== DATA FOR PROCESSING

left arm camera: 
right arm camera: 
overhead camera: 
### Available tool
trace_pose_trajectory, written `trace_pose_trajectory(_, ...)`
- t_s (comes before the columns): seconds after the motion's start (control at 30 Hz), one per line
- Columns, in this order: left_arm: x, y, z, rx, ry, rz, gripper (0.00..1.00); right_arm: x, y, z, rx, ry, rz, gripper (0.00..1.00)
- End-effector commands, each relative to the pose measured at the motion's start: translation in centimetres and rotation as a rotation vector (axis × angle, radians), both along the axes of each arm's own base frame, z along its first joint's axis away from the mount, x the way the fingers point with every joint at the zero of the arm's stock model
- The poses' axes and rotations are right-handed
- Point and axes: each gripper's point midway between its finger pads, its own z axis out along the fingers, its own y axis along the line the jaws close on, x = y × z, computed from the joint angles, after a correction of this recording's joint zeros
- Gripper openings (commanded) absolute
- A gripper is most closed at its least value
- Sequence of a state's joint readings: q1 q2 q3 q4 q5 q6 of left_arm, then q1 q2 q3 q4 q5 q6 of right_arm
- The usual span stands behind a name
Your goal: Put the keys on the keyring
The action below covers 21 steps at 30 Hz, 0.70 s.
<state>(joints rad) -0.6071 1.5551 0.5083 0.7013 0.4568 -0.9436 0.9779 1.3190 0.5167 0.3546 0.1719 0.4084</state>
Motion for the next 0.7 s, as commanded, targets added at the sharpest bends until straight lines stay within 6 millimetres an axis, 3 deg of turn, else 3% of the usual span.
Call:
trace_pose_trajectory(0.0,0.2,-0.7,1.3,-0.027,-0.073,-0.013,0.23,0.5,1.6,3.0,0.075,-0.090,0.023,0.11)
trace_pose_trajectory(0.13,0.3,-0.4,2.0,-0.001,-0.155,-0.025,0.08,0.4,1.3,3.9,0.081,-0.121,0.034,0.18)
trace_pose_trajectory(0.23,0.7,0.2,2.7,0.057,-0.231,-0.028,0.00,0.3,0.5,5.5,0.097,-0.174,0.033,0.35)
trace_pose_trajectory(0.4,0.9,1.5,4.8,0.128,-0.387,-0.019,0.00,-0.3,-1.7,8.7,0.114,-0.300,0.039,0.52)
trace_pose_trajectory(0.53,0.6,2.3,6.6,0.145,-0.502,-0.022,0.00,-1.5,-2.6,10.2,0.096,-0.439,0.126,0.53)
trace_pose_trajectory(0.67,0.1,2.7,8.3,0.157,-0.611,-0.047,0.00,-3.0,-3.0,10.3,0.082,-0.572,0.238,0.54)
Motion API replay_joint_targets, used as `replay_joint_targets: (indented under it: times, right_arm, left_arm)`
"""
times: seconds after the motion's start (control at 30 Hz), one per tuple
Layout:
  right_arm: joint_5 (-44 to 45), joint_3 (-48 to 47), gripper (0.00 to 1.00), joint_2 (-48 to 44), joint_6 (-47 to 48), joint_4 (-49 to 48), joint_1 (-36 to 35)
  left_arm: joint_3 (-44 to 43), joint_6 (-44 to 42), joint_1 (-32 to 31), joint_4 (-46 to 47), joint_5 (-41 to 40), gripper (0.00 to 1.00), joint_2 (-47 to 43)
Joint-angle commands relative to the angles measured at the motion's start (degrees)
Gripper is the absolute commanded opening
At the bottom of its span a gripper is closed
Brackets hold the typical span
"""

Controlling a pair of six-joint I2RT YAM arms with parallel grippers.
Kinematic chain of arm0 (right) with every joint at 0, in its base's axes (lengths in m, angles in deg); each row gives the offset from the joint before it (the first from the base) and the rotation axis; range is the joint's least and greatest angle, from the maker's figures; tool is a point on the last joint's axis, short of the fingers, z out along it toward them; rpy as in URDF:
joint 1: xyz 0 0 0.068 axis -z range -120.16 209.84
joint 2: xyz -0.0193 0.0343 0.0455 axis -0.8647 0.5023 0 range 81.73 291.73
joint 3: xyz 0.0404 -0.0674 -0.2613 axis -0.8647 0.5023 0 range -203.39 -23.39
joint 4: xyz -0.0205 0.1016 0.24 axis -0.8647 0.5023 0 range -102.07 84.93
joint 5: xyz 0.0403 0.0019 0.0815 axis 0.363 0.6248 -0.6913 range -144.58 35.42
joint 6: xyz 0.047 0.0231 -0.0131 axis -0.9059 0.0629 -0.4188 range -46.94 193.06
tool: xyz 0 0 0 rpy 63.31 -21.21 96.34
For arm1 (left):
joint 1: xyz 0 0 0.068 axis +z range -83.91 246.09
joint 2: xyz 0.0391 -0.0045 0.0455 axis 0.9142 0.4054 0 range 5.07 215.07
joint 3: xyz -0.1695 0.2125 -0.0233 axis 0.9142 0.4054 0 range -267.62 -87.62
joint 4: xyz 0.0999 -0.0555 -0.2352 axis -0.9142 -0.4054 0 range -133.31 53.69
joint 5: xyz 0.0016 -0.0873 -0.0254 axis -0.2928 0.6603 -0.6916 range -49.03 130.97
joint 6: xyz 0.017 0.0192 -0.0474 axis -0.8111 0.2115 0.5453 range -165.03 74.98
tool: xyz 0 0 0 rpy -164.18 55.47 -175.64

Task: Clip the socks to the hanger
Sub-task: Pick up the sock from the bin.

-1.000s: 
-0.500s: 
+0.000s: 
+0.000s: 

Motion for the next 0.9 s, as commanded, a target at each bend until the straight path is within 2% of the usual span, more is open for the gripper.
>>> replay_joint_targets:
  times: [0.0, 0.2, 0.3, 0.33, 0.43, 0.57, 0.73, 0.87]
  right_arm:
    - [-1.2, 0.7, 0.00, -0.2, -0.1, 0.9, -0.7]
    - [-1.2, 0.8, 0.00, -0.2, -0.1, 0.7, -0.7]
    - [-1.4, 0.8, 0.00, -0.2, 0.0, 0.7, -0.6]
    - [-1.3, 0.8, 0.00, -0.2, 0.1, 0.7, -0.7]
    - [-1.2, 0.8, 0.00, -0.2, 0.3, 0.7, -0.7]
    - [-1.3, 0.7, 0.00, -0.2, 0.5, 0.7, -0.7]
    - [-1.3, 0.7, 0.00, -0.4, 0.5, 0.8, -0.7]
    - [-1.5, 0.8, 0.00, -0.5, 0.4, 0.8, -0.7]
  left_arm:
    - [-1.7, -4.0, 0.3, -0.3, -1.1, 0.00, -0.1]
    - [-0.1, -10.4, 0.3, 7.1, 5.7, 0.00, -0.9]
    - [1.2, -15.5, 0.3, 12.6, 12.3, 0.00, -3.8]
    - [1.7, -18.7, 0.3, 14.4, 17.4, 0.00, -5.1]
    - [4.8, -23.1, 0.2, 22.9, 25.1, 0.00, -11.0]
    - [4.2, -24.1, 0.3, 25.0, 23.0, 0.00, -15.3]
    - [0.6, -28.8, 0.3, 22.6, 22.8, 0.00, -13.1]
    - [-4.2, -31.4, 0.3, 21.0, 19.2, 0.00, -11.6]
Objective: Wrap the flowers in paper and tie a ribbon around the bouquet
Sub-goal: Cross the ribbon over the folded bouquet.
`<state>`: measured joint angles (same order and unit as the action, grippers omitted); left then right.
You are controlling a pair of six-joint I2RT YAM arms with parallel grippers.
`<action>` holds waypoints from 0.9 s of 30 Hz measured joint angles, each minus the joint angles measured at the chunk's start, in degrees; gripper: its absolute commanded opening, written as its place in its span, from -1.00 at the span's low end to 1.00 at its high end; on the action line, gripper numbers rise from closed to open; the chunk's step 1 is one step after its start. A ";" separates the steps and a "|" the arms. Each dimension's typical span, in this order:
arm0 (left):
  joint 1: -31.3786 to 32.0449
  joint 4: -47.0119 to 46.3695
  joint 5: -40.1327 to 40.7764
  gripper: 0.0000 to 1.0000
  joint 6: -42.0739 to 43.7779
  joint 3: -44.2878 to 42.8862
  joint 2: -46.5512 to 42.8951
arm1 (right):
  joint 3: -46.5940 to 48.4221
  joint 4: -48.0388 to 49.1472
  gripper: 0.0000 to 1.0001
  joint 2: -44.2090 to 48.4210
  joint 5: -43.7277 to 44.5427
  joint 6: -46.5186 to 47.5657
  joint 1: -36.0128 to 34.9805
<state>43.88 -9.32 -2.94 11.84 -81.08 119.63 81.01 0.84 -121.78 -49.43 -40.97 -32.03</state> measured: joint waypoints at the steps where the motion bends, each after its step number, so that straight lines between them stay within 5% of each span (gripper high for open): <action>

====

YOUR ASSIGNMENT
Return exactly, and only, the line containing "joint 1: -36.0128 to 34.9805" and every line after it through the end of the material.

RESULT
  joint 1: -36.0128 to 34.9805
<state>43.88 -9.32 -2.94 11.84 -81.08 119.63 81.01 0.84 -121.78 -49.43 -40.97 -32.03</state> measured: joint waypoints at the steps where the motion bends, each after its step number, so that straight lines between them stay within 5% of each span (gripper high for open): <action>

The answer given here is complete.